2話 エンジョイ勢、アキ②
それにしても、やはり異世界というのは面白そうなことばっかりである。
さっきギルドに入ってきた三人組はどうやら男1女2のパーティーのようである。
男の方は見た感じではそこまで屈強そうには見えないし、色白で黒っぽいローブのような物を羽織っているようだし恐らく魔法使いだろう。
二人いる女性のうち、一人は服の上からでもわかるしなやかな筋肉と最低限の鎧を装備した剣士、もう一人は修道女が着るような服を着ているから僧侶といった感じだ。

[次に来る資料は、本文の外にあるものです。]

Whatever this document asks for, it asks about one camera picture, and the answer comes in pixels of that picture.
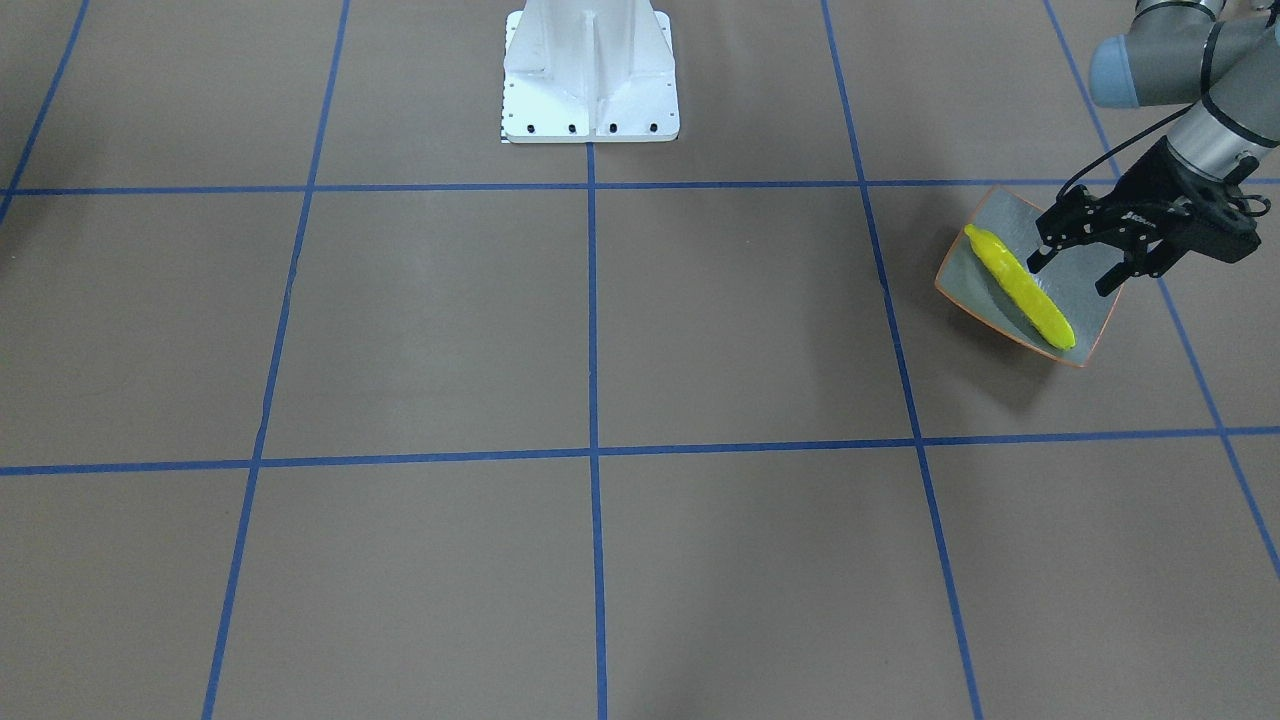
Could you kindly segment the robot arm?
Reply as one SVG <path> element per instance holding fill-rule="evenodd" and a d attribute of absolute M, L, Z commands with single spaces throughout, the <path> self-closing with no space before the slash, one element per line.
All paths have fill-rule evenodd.
<path fill-rule="evenodd" d="M 1108 296 L 1125 281 L 1158 278 L 1193 252 L 1234 264 L 1261 243 L 1258 218 L 1271 204 L 1242 183 L 1279 143 L 1277 4 L 1225 20 L 1221 1 L 1138 1 L 1126 33 L 1091 59 L 1089 94 L 1100 108 L 1174 106 L 1155 143 L 1105 196 L 1078 178 L 1036 223 L 1043 270 L 1061 251 L 1093 243 L 1120 260 L 1094 287 Z"/>

まず現代日本において見ることのできない光景に高揚が抑えられない。また、その光景が普通に馴染んでしまっている所がさらに素晴らしい。これが異世界か!
「アキさまー!適正審査を行いますのでこちらへお願いします!」
と、僕がそんな喜びをひしひしと実感していたところでさらに面白そうなものに呼ばれた。
適性検査がどのようなものかは分からない。だが、ギルドが普遍的な考えにおいて何の適性を測るのかはなんとなくだが予測はできた。
「アキ様、あなたにどのような魔法および魔術が向いているのかを検査します」
やはり魔法の適正のようだ。だが、実戦形式でないことは部屋の感じから分かった。
正面に居るのはオレンジ色の髪と目の男性一人。部屋の中には僕から見て左側に壁に沿って長い机があり、その上には紙と羽ペン、あとは占いで使うような水晶が置かれている。
「私が大丈夫ですよ、と言うまでそこにある水晶の上に手を置いてください。水晶に触ることによってどのような魔法や魔術が秀でているかが分かります」
便利なアイテムである。
特別魔法を打ったことがない僕だったが触るだけで魔法の適性が分かるのはありがたい。流石に魔法の出し方は知らないからね。
といったかんじで水晶に触ってみると何か温かいものが体中を駆け巡ったような気がする。あと、ぼんやりと水晶が光っていることも分かった。
おそらく体内時計では一分もしないうちに男性から「大丈夫ですよ、分かりました」と言われたような気がする。
しかし、少し男性は困惑したように伝えてくる。
「これは、不具合なのかどうか……?魔術適正値が全部同じ数字なんですよ。バランスが良いというかなんというか。別の水晶でもう一度試してもらってもいいですか?」
快く了承した。別に何か減るようなものでもないし。
でも、別の水晶でやっても結果は変わらなかった。
「どうやら、本当に全部の魔術適正が同じみたいです。全体的に初期の中央値よりは高いのですが……。おそらく何やってもそこそこまでならいけるっていう感じですかね」
男性は微妙かなといった結果を下したが僕にとってはこれ以上ない結果かもしれない。